Delp2 with useFFT=false, C2 central diff.

Div_par_Grad_par(F3D, i)

2nd order central difference

b0xGrad_dot_Grad(F3D, F2D, i)

C2 central diff. for all derivatives

b0xGrad_dot_Grad(F2D, F3D, i)

C2 central diff. for all derivatives

D2DY2(F3D, i)

C2 2nd-order derivative ddy:second=C2

Grad_par(F3D, i)

C2 derivative, ddy:first=C2

Note that for efficiency the method used in the single index operators cannot be changed at runtime: The numerical method is fixed at compile time. The DDX single index operator, for example, always uses 2nd order central difference.

Unit tests which ensure that the single index operators produce the same result as the original field operations are in tests/unit/include/bout/test_single_index_ops.cxx. Note that there are limitations to these unit tests, in particular the geometry may not be fully exercised. Additional errors are possible when combining these methods, or porting code from field operations to single index operations. It is therefore essential to have integrated tests and benchmarks for each model implementation: Unit tests are necessary but not sufficient for correctness.

CoordinatesAccessor

The differential operators used in physics models typically need access to grid spacing (eg. dx), non-uniform grid corrections (e.g. d1_dx), and multiple coordinate system fields (metric tensor components). When a FieldAccessor is created from a field, it uses the field’s coordinate system to create a CoordinateAccessor, which provides fast access to this extra data.

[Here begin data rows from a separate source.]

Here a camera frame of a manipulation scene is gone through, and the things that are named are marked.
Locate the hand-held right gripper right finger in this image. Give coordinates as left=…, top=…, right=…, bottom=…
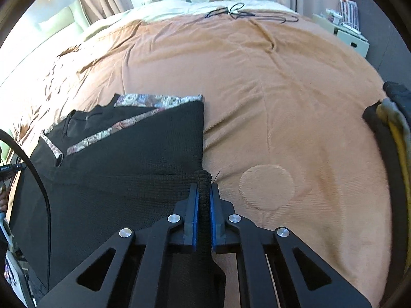
left=209, top=184, right=379, bottom=308

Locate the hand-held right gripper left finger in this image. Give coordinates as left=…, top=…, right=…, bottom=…
left=37, top=183, right=200, bottom=308

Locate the black top with patterned trim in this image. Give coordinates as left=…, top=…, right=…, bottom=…
left=9, top=94, right=227, bottom=308

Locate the orange blanket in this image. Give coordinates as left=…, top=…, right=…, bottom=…
left=0, top=13, right=394, bottom=308

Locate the cream padded sofa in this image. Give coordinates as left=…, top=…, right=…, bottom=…
left=32, top=0, right=92, bottom=36

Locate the yellow cloth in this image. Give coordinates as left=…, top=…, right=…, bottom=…
left=378, top=99, right=410, bottom=199

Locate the cream bed sheet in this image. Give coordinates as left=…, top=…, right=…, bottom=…
left=77, top=0, right=299, bottom=42

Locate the dark knitted cloth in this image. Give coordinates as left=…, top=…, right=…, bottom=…
left=383, top=81, right=411, bottom=135

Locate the white nightstand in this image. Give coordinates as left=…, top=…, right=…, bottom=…
left=313, top=8, right=370, bottom=58

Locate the red striped white bag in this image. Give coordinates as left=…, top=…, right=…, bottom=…
left=335, top=0, right=358, bottom=28

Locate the black cable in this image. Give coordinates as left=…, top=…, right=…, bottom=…
left=0, top=128, right=53, bottom=292

The coordinate system data is usually stored in separate arrays, so that many different pointers would need to be passed to the CUDA kernels to use this data directly. This was found to cause compilation errors with nvcc along the lines of “Formal parameter space overflowed”.

The CoordinatesAccessor reduces the number of parameters (data pointers) by packing all Coordinates data (grid spacing, metric tensor components) into a single array. The ordering of this data in the array has not been optimised, but is currently striped: Data for the same grid cell is close to each other in memory. Some guidance on memory layout can be found on the NVidia website and might be used to improve performance in future. It is likely that the results might be architecture dependent.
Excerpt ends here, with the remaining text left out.